Alright - I don't know what is up with the world today that my daily reads include such weird and crazy things. Most mornings, my reads include things like the latest shady thing that Bruce Ratner has done and debates about higher ed policies, yet it seems like today is full of really crazy shit. First, there is the hipster video and now there is this (via).
First, I find it hard to believe this:
Why do we love books so much? Perhaps it's the smell.In a survey of 600 college students 43% identified smell –- either new book smell or old -- as the thing they most love about books as physical objects.

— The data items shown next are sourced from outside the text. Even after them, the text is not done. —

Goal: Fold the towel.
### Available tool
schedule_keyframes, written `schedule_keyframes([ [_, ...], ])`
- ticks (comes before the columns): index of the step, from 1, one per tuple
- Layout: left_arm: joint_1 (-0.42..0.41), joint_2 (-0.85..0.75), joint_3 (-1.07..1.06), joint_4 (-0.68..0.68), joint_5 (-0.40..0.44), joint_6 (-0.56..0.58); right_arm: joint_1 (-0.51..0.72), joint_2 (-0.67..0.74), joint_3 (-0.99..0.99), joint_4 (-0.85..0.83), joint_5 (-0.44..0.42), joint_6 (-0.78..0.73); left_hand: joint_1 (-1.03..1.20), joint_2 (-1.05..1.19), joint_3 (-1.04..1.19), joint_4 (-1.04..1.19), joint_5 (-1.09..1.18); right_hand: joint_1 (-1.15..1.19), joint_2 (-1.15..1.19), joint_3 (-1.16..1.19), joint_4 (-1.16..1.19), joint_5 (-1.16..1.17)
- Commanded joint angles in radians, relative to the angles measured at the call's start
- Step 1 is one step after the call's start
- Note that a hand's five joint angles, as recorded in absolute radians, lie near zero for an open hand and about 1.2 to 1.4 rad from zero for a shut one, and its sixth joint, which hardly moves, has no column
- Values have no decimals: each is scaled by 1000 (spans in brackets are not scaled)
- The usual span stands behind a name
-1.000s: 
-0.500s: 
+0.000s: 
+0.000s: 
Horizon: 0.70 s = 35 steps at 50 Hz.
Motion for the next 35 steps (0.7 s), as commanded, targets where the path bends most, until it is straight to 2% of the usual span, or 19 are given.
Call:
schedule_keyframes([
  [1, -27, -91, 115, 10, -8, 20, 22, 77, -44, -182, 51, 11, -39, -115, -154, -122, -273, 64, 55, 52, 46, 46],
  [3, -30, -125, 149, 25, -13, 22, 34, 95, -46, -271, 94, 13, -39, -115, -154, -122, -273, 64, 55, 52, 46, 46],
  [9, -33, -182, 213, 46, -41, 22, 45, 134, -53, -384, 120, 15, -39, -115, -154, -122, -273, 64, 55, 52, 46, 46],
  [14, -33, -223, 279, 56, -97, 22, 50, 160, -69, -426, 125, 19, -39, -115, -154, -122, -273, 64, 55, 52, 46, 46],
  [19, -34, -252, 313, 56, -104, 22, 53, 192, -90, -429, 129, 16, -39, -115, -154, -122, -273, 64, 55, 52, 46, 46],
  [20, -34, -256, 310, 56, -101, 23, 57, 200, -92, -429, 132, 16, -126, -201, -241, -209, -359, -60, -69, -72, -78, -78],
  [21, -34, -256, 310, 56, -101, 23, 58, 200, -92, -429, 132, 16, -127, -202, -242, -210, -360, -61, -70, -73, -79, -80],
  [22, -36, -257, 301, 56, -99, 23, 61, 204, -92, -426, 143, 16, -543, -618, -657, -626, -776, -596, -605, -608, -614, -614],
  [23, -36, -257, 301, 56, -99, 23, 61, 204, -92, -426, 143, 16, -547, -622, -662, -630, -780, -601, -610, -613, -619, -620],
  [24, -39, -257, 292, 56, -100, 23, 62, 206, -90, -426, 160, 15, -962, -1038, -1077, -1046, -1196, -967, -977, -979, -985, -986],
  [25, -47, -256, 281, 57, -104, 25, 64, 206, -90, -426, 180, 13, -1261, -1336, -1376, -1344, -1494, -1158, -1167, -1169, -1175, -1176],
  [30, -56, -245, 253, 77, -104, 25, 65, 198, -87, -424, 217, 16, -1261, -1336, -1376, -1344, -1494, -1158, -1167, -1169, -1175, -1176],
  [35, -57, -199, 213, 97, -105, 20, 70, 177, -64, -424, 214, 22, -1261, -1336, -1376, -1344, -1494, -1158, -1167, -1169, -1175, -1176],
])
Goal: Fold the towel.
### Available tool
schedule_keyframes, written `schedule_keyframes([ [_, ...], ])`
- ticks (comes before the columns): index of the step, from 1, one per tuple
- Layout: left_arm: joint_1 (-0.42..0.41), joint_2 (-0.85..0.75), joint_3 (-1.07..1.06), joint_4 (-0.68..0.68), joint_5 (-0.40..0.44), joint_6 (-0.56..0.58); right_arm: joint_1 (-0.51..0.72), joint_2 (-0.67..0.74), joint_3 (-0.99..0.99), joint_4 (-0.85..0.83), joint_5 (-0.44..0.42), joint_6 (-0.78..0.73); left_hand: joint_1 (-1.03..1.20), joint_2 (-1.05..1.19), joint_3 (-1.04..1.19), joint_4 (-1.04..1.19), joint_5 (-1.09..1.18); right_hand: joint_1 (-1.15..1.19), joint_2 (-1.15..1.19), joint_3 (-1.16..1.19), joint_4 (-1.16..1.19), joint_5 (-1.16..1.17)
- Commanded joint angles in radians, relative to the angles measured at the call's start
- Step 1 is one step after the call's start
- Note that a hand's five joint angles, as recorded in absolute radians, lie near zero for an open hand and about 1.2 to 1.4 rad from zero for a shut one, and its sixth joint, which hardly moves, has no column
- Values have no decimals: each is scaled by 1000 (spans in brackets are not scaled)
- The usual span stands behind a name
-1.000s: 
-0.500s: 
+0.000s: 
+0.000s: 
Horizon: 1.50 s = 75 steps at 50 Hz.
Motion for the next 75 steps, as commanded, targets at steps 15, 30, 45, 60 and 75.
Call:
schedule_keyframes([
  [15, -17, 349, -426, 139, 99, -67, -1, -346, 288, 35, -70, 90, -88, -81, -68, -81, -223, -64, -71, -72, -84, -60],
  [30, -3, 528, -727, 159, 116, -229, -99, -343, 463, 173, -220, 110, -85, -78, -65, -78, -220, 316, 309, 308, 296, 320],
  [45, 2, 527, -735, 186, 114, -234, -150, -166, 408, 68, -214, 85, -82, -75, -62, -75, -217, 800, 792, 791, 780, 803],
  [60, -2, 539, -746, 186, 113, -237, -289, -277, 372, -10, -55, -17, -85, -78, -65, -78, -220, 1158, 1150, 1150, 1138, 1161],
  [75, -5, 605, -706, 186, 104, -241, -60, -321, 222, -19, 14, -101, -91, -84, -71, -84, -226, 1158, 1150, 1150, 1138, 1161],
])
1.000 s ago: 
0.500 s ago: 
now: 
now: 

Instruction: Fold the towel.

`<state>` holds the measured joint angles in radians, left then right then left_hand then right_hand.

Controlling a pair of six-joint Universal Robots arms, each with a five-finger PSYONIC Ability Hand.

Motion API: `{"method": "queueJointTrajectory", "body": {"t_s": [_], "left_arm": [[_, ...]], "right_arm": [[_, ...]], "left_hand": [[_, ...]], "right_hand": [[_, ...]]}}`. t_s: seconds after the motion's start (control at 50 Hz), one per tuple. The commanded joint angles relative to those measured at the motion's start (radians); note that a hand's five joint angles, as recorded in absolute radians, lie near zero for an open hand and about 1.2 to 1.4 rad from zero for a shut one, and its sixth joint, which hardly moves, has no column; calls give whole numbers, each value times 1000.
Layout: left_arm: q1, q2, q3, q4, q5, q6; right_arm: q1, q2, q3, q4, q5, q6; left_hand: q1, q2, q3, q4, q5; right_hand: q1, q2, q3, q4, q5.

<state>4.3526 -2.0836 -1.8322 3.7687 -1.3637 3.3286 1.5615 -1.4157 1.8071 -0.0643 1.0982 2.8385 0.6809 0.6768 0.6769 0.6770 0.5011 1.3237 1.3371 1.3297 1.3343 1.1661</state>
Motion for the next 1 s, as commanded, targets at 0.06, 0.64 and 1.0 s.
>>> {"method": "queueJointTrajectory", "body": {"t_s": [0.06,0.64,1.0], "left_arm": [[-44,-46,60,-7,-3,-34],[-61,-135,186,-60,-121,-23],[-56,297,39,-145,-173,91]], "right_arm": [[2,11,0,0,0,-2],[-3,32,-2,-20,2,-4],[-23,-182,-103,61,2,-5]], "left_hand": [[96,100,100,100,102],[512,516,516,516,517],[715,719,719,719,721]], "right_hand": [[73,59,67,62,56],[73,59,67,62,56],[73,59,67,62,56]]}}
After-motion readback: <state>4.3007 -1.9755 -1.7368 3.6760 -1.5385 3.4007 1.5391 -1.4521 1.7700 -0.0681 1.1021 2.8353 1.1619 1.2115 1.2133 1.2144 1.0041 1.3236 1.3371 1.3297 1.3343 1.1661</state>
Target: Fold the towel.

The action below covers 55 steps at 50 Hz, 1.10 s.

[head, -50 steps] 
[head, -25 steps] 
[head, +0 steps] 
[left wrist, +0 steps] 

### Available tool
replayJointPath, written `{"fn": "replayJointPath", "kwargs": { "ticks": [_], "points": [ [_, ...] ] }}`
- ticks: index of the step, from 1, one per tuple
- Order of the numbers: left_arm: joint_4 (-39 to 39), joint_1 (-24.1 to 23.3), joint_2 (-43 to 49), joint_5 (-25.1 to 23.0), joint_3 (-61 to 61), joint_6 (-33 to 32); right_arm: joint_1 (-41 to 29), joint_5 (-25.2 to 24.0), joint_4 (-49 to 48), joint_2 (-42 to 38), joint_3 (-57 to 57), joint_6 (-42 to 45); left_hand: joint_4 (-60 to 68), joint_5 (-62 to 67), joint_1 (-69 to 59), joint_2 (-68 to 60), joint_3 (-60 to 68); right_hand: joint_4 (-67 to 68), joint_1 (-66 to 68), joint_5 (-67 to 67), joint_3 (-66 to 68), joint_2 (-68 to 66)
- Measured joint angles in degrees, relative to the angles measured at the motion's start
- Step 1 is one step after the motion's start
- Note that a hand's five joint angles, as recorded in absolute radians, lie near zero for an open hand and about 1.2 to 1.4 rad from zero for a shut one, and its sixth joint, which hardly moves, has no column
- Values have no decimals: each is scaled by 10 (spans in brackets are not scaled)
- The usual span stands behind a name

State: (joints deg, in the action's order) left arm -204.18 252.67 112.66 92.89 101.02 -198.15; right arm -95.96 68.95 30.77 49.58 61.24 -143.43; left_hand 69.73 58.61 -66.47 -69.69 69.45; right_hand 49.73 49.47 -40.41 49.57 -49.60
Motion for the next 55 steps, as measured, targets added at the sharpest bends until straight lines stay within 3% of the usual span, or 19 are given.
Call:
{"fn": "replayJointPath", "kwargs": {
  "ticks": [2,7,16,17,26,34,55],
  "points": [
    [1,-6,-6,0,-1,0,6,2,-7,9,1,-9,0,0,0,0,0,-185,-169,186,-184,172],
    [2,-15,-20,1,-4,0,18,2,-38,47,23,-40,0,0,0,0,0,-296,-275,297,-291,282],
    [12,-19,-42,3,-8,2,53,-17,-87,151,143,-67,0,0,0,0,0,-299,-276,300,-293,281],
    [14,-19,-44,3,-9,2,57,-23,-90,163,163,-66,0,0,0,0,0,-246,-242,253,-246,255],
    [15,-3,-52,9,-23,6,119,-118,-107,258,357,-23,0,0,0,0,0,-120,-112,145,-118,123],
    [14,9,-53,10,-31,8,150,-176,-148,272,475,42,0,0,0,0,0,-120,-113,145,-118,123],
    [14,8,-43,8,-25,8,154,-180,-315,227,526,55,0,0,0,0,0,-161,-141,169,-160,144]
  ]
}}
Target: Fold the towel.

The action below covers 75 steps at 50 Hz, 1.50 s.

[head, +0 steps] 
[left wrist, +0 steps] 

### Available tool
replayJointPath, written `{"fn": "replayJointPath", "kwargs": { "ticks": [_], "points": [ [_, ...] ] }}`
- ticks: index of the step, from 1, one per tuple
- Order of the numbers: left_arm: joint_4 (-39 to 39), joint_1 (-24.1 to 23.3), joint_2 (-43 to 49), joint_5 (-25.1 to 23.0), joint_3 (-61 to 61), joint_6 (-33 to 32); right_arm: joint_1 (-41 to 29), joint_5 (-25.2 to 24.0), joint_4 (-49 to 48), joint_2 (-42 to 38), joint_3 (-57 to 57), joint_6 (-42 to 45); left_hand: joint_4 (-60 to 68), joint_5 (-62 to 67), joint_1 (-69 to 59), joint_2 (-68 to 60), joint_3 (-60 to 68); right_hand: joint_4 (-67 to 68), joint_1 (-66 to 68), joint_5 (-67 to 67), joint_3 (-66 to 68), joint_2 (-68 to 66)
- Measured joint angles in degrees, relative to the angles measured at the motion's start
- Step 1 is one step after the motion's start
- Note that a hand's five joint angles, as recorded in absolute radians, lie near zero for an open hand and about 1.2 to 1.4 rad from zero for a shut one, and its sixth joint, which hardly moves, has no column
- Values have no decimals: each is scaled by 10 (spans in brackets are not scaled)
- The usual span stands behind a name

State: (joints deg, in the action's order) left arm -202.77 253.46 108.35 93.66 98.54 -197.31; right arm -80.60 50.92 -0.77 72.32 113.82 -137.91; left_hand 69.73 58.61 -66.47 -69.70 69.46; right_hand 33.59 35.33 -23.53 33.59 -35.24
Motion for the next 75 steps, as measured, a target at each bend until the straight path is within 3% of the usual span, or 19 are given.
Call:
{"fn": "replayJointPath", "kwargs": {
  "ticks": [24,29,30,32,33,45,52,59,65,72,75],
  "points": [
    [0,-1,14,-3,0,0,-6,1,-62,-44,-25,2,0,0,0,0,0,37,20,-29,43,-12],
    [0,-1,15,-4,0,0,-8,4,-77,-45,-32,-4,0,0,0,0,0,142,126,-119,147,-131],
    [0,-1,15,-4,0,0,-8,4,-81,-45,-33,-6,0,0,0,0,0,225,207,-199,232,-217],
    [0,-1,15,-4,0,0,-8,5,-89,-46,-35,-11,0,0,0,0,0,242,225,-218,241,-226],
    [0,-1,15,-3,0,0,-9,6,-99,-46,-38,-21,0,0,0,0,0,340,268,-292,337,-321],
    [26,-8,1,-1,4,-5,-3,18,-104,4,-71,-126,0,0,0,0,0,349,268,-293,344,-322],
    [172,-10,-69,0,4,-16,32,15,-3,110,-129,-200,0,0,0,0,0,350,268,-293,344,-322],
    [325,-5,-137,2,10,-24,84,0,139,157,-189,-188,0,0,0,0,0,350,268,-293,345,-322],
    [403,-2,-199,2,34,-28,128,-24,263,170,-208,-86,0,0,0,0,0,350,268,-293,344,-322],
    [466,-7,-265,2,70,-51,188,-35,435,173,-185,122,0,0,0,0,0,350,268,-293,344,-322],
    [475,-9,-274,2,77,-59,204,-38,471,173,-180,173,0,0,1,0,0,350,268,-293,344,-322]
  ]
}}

I can think of one of two things. First, the survey was designed in such a flawed manner (it was conducted by Zogby after all, no need to flay that dead horse) that they asked dumb questions. I mean, I might "miss" the smell of traditional books, but you know what I would miss more -- being able to fit it in my backpack so that I could reference it during class. Or, I might miss the fact that my backpack doesn't weigh six to eight extra pounds because I have to lug my laptop everywhere. Or, maybe I miss being able to take notes in the book while I read. But, I guess I just "don't understand kids these days." The second thought that I have is that smell is just one of the many things that people rank highly and Cafe Scribe just wants to make headlines (it worked) by instituting this, which is—by far—the weirdest part of this:
In an attempt to win over skeptical college students, CaféScribe.com today announced plans to launch the world's first smelly e-book. CaféScribe.com CEO Bryce Johnson says that beginning in the back-to-school month of September the company will send every e-textbook purchaser a scratch & sniff sticker with a certifiably musty “old book” smell.
“Students who use CaféScribe download our software to read and annotate e-textbooks and other documents on their laptops,” explains Johnson. “By placing these stickers on their computers they can give their e-books the same musty book smell they know and love from used textbooks – without any of the residual DNA you sometimes find stuck to the pages of used textbooks.”
3 in 10 of the surveyed students associated “mustiness” with the books they most loved, although 16% -- possibly those most likely to hit the books early in the day – associated best-loved books with the smell of “freshly-ground coffee.” Other smells mostly failed to bring books to mind, although respondents were more likely to associate pleasant smells (cut grass, freshly baked bread, cookies baking) with books than unpleasant ones (sweat, mildew, grease).
Am I missing something? Am I the only one that finds the smell the last thing that I miss about books?